I am very new in informatics. I am trying to make a scatter from a pyspark dataframe I got from Kaggle. I managed to make a basic exploratory data analysis. I got the basic statistics (mean, median, skweness, kurtosis) and the histogram for the columns. But when I tried to make a scatter between two columns such df_min_max_scaled['pmbar_norm'] and df_min_max_scaled['TdegC_norm'] I got stuck.
type(df_min_max_scaled) and df_min_max_scaled.printSchema() Outputs
My main goal is to make the scatter without converting it to pandas. But the tips like this one, have been not useful for me.
I tried to use
import plotly.express as px
df = df_min_max_scaled
fig = px.scatter(df, x = 'pmbar_norm', y = 'TdegC_norm')
fig.show()
---------------------------------------------------------------------------
ValueError Traceback (most recent call last)
~\AppData\Local\Temp\ipykernel_16132\2057007735.py in ?()

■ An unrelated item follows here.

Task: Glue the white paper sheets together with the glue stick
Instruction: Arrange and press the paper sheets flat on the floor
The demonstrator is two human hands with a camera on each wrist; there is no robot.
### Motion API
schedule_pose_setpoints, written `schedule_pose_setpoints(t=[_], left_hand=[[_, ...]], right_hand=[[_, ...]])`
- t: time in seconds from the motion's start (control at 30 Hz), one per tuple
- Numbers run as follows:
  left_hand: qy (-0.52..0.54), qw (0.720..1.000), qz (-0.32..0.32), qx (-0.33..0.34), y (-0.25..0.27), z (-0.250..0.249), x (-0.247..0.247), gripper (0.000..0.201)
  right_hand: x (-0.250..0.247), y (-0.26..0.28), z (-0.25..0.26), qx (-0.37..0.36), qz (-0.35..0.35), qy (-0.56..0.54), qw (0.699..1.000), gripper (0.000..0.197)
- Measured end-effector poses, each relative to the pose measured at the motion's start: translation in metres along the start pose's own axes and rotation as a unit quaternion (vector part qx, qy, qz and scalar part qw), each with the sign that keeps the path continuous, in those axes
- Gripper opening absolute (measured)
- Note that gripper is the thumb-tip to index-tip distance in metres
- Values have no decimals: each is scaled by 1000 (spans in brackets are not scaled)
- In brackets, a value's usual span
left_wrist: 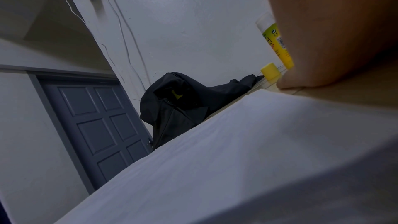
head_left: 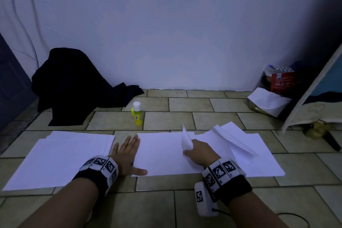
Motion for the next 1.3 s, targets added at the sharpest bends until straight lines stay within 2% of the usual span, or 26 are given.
schedule_pose_setpoints(t=[0.03, 0.13, 0.17, 0.27, 0.37, 0.47, 0.63, 0.73, 0.9, 1.03, 1.13, 1.2, 1.23, 1.3], left_hand=[[-5, 1000, 1, 5, 0, 0, 0, 128], [-4, 1000, 15, 19, 0, 1, -1, 163], [-4, 1000, 13, 21, 0, 1, -1, 166], [-2, 1000, 5, 16, -2, 2, 0, 158], [-9, 1000, 0, 9, -1, 1, 0, 142], [-12, 1000, 8, 18, -1, 1, -2, 154], [-1, 1000, 12, 21, 1, 0, -3, 169], [10, 1000, 13, 17, -1, 1, -3, 160], [38, 999, 17, -8, 2, -2, -5, 109], [87, 996, 3, -25, -3, -1, -4, 78], [46, 999, -10, -15, -6, 0, 0, 98], [32, 999, -10, -8, -6, 0, 1, 105], [31, 999, -10, -5, -6, 0, 1, 105], [26, 1000, -6, -3, -5, -1, 0, 105]], right_hand=[[-1, 1, 1, 0, -2, -8, 1000, 47], [-8, 6, 8, -10, -23, -55, 998, 43], [-11, 8, 12, -18, -40, -82, 996, 41], [-20, 15, 22, -34, -88, -157, 983, 43], [-15, 12, 28, -39, -56, -137, 988, 49], [1, 10, 32, -44, 15, -62, 997, 56], [18, 6, 50, -70, 14, -20, 997, 56], [31, 2, 58, -67, 25, 34, 997, 63], [41, 6, 60, -63, 58, 147, 985, 88], [41, 12, 62, -66, 76, 163, 981, 90], [30, 23, 66, -96, 61, 141, 983, 79], [13, 34, 64, -158, 10, 86, 984, 75], [1, 41, 62, -193, -25, 73, 978, 76], [-21, 54, 51, -229, -77, 139, 960, 89]])
Point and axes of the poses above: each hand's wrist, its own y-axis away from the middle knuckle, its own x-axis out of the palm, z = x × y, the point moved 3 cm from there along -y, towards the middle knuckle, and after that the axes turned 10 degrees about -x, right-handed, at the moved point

1 import plotly.express as px
2 df = df_min_max_scaled
----> 3 fig = px.scatter(df, x = 'pmbar_norm', y = 'TdegC_norm')
4 fig.show()
~\.conda\envs\learning3\lib\site-packages\plotly\express\_chart_types.py in ?(data_frame, x, y, color, symbol, size, hover_name, hover_data, custom_data, text, facet_row, facet_col, facet_col_wrap, facet_row_spacing, facet_col_spacing, error_x, error_x_minus, error_y, error_y_minus, animation_frame, animation_group, category_orders, labels, orientation, color_discrete_sequence, color_discrete_map, color_continuous_scale, range_color, color_continuous_midpoint, symbol_sequence, symbol_map, opacity, size_max, marginal_x, marginal_y, trendline, trendline_options, trendline_color_override, trendline_scope, log_x, log_y, range_x, range_y, render_mode, title, template, width, height)
62 """
63 In a scatter plot, each row of `data_frame` is represented by a symbol
64 mark in 2D space.
65 """
---> 66 return make_figure(args=locals(), constructor=go.Scatter)
~\.conda\envs\learning3\lib\site-packages\plotly\express\_core.py in ?(args, constructor, trace_patch, layout_patch)
1986 trace_patch = trace_patch or {}
1987 layout_patch = layout_patch or {}
1988 apply_default_cascade(args)
1989
-> 1990 args = build_dataframe(args, constructor)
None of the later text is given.